_EXERCISE GOAL:_ Only the lines from the top of the data through the line with "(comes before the" should be repeated, each exactly as written.

_AVAILABLE DATA:_
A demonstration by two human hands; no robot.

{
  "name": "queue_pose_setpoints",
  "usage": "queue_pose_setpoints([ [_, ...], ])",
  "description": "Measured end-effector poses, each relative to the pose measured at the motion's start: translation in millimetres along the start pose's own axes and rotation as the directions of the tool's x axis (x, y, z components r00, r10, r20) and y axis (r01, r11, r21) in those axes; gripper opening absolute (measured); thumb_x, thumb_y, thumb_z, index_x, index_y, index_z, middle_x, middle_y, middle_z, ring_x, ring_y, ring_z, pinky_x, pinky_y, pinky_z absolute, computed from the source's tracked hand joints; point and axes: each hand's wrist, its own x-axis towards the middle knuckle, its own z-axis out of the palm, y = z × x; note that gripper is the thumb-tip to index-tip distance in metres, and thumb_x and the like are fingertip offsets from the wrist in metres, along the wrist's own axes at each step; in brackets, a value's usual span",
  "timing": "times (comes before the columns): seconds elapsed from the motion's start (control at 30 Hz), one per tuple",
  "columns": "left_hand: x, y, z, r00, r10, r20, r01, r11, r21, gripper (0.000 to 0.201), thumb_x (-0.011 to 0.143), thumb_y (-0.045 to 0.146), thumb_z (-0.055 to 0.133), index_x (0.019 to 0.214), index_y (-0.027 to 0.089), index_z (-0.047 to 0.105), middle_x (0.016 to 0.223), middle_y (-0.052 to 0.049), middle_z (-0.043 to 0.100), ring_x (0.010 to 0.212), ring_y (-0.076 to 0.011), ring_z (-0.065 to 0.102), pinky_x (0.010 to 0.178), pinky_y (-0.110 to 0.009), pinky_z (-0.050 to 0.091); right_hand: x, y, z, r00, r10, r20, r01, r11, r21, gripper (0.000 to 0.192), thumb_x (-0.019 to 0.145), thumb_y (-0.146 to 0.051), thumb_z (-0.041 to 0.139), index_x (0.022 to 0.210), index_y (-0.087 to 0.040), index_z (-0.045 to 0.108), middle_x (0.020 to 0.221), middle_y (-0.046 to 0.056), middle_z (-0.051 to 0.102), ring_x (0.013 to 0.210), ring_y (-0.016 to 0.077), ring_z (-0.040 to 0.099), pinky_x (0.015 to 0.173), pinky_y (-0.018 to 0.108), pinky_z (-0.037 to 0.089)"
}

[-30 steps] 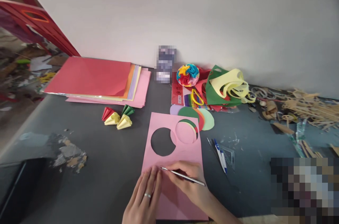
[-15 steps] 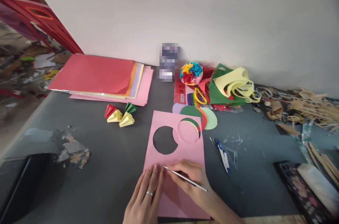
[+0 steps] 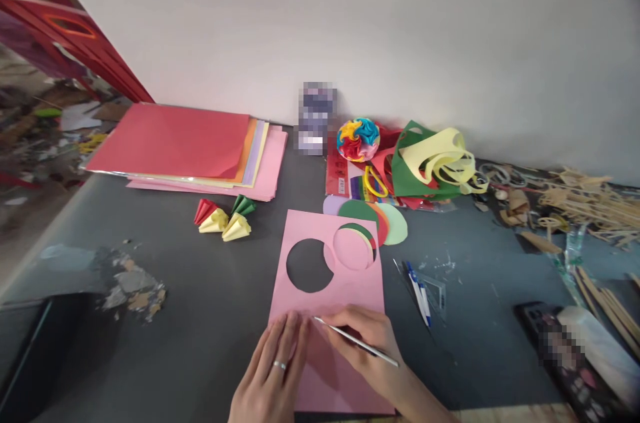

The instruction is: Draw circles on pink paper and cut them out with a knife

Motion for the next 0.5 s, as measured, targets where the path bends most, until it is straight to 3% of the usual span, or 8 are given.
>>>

_EXERCISE RESULT:_
A demonstration by two human hands; no robot.

{
  "name": "queue_pose_setpoints",
  "usage": "queue_pose_setpoints([ [_, ...], ])",
  "description": "Measured end-effector poses, each relative to the pose measured at the motion's start: translation in millimetres along the start pose's own axes and rotation as the directions of the tool's x axis (x, y, z components r00, r10, r20) and y axis (r01, r11, r21) in those axes; gripper opening absolute (measured); thumb_x, thumb_y, thumb_z, index_x, index_y, index_z, middle_x, middle_y, middle_z, ring_x, ring_y, ring_z, pinky_x, pinky_y, pinky_z absolute, computed from the source's tracked hand joints; point and axes: each hand's wrist, its own x-axis towards the middle knuckle, its own z-axis out of the palm, y = z × x; note that gripper is the thumb-tip to index-tip distance in metres, and thumb_x and the like are fingertip offsets from the wrist in metres, along the wrist's own axes at each step; in brackets, a value's usual span",
  "timing": "times (comes before the columns): seconds elapsed from the motion's start (control at 30 Hz), one per tuple",

No further output remains for this exercise.